- [WHAT TO WORK ON]: Leave the pictures out and return every line below exactly.

····················

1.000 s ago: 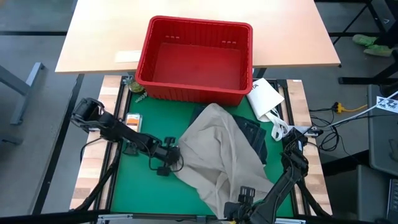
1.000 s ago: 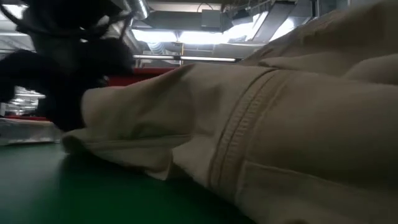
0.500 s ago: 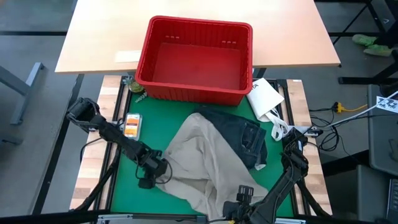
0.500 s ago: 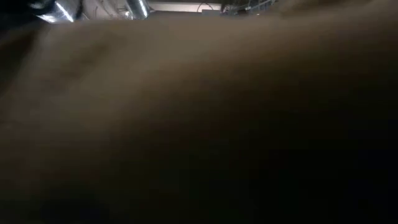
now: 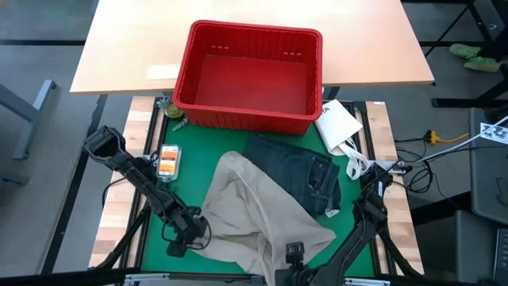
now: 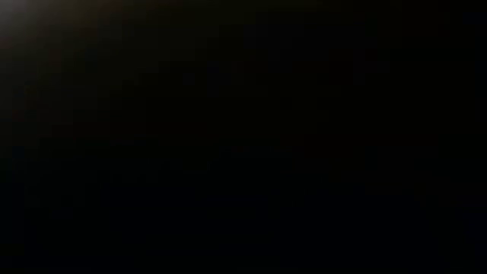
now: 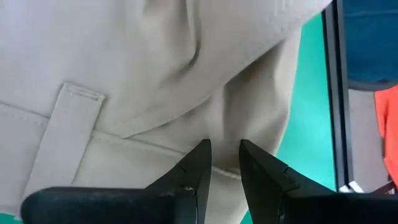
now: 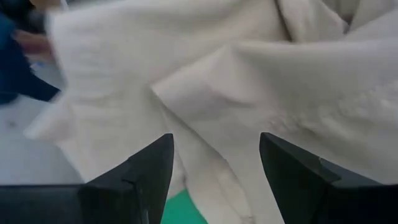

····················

- [FINISHED TASK]:
1.000 s ago: 
1.000 s ago: 
0.500 s ago: 
0.500 s ago: 
now: 
now: 
now: 
now: 

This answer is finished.